What is needed is an exact copy of the entries, with the pictures excluded.

Records excerpted from a collection:
===
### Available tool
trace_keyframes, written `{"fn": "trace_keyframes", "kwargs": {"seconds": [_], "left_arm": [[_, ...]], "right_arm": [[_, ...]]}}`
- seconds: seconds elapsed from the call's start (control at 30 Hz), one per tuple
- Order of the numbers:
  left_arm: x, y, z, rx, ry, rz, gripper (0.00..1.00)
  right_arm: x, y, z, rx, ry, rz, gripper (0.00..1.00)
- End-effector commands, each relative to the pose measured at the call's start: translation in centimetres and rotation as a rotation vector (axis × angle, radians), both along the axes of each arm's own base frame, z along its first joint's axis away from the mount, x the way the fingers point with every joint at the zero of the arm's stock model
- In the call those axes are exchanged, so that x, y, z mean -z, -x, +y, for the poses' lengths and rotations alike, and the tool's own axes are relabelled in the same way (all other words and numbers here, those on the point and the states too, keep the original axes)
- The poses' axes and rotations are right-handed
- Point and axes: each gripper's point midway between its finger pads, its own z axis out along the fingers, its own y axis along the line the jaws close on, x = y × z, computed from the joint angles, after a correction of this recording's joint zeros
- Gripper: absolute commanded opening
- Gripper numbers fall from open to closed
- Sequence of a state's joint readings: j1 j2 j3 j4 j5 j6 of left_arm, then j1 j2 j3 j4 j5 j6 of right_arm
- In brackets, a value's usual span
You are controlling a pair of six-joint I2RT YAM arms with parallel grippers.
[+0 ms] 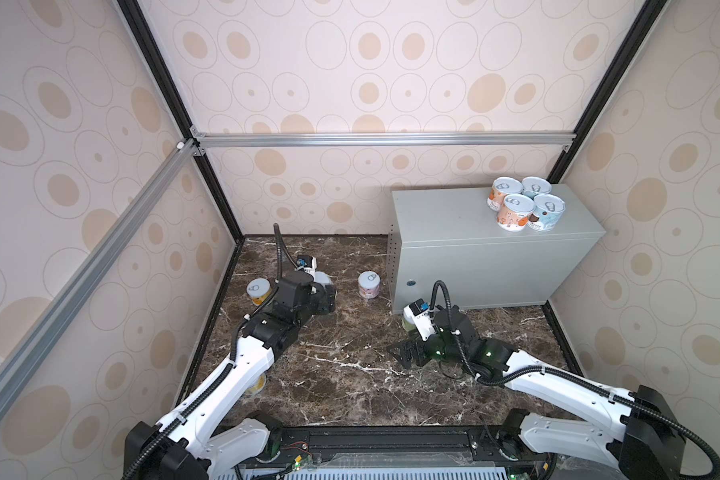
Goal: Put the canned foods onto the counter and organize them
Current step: 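Lift the pink white-lidded can with the left gripper toward the cabinet top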
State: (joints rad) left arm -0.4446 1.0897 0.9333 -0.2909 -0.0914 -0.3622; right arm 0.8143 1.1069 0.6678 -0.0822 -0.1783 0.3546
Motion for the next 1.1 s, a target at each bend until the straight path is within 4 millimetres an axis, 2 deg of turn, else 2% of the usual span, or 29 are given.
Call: {"fn": "trace_keyframes", "kwargs": {"seconds": [0.0,0.5,0.67,1.07], "left_arm": [[-5.1,-0.8,-1.1,0.067,-0.014,-0.099,0.64],[-11.9,-2.9,-2.8,0.137,-0.053,-0.171,0.65],[-13.4,-4.0,-3.7,0.161,-0.042,-0.184,0.64],[-17.4,-6.6,-6.2,0.214,-0.021,-0.231,0.63]], "right_arm": [[-1.6,-0.1,0.2,-0.006,-0.011,-0.039,0.99],[-2.5,-0.2,-0.3,-0.014,0.034,-0.071,0.99],[-2.8,-0.3,-0.2,-0.021,0.046,-0.079,1.00],[-1.7,-0.6,0.0,-0.027,0.066,-0.075,0.99]]}}
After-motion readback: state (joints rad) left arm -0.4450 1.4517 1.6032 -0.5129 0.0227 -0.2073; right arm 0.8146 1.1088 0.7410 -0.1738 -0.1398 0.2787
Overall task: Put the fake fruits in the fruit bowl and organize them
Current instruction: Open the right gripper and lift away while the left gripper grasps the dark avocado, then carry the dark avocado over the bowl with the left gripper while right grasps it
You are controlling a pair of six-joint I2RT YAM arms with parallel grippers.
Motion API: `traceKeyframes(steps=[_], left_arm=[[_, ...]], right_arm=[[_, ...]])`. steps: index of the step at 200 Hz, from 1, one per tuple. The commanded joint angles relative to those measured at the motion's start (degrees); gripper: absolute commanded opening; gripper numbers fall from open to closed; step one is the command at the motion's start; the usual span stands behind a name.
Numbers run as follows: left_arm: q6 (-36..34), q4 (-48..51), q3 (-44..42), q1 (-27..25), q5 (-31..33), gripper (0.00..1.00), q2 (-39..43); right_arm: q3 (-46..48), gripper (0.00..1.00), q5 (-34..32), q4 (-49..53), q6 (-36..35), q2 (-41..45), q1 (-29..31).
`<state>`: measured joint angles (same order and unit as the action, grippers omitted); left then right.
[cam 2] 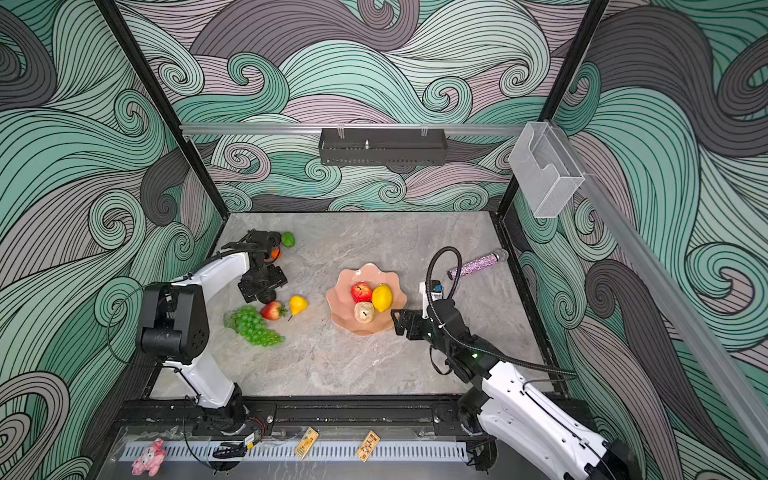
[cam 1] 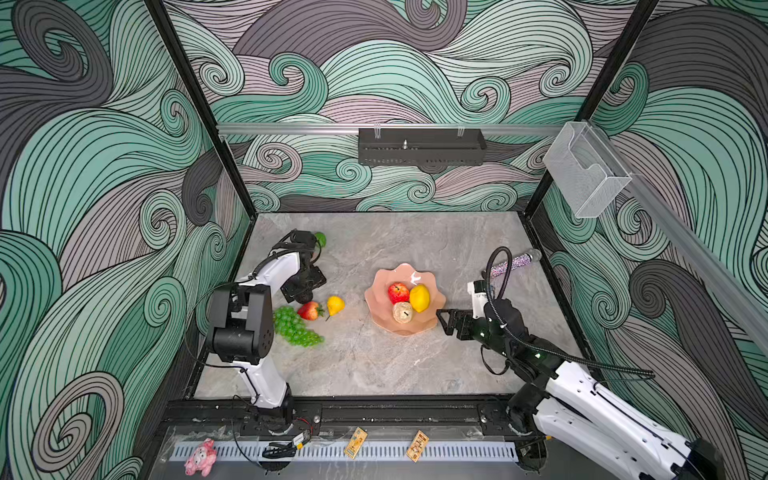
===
*RESPONSE TO THIS EXERCISE*:
### Available tool
trace_keyframes, written `{"fn": "trace_keyframes", "kwargs": {"seconds": [_], "left_arm": [[_, ...]], "right_arm": [[_, ...]]}}`
- seconds: seconds elapsed from the call's start (control at 30 Hz), one per tuple
- Order of the numbers:
  left_arm: x, y, z, rx, ry, rz, gripper (0.00..1.00)
  right_arm: x, y, z, rx, ry, rz, gripper (0.00..1.00)
- End-effector commands, each relative to the pose measured at the call's start: translation in centimetres and rotation as a rotation vector (axis × angle, radians), both along the axes of each arm's own base frame, z along its first joint's axis away from the mount, x the way the fingers point with every joint at the zero of the arm's stock model
- In the call those axes are exchanged, so that x, y, z mean -z, -x, +y, for the poses' lengths and rotations alike, and the tool's own axes are relabelled in the same way (all other words and numbers here, those on the point and the states too, keep the original axes)
- The poses' axes and rotations are right-handed
- Point and axes: each gripper's point midway between its finger pads, its own z axis out along the fingers, its own y axis along the line the jaws close on, x = y × z, computed from the joint angles, after a correction of this recording's joint zeros
- Gripper: absolute commanded opening
- Gripper numbers fall from open to closed
- Sequence of a state's joint readings: j1 j2 j3 j4 j5 j6 of left_arm, then j1 j2 j3 j4 j5 j6 of right_arm
- In brackets, a value's usual span
You are controlling a pair of six-joint I2RT YAM arms with parallel grippers.
[+0 ms] 
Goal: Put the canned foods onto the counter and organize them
Current step: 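Lift the pink white-lidded can with the left gripper toward the cabinet top
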State: (joints rad) left arm -0.4446 1.0897 0.9333 -0.2909 -0.0914 -0.3622; right arm 0.8143 1.1069 0.6678 -0.0822 -0.1783 0.3546
Motion for the next 1.1 s, a target at each bend until the straight path is within 4 millimetres an axis, 2 deg of turn, else 2% of the usual span, or 29 are given.
Call: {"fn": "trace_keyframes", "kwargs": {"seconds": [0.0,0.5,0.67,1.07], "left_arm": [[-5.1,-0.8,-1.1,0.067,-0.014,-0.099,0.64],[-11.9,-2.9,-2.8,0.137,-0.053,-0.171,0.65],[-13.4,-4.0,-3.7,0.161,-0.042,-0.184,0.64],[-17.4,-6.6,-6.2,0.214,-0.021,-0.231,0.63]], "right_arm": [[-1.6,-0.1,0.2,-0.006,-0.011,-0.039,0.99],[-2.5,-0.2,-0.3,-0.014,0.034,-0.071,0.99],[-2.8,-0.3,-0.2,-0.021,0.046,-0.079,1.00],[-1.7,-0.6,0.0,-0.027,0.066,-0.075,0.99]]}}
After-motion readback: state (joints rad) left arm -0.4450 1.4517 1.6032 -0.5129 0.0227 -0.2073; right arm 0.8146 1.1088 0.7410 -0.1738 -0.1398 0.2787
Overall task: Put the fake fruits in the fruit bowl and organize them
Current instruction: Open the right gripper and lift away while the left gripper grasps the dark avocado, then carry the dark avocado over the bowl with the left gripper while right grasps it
You are controlling a pair of six-joint I2RT YAM arms with parallel grippers.
Motion API: `traceKeyframes(steps=[_], left_arm=[[_, ...]], right_arm=[[_, ...]])`. steps: index of the step at 200 Hz, from 1, one per tuple. The commanded joint angles relative to those measured at the motion's start (degrees); gripper: absolute commanded opening; gripper numbers fall from open to closed; step one is the command at the motion's start; the usual span stands behind a name.
Numbers run as follows: left_arm: q6 (-36..34), q4 (-48..51), q3 (-44..42), q1 (-27..25), q5 (-31..33), gripper (0.00..1.00), q2 (-39..43); right_arm: q3 (-46..48), gripper (0.00..1.00), q5 (-34..32), q4 (-49..53), q6 (-36..35), q2 (-41..45), q1 (-29..31).
`<state>`: measured joint angles (same order and unit as the action, grippers omitted); left then right.
[cam 2] 
[cam 1] 

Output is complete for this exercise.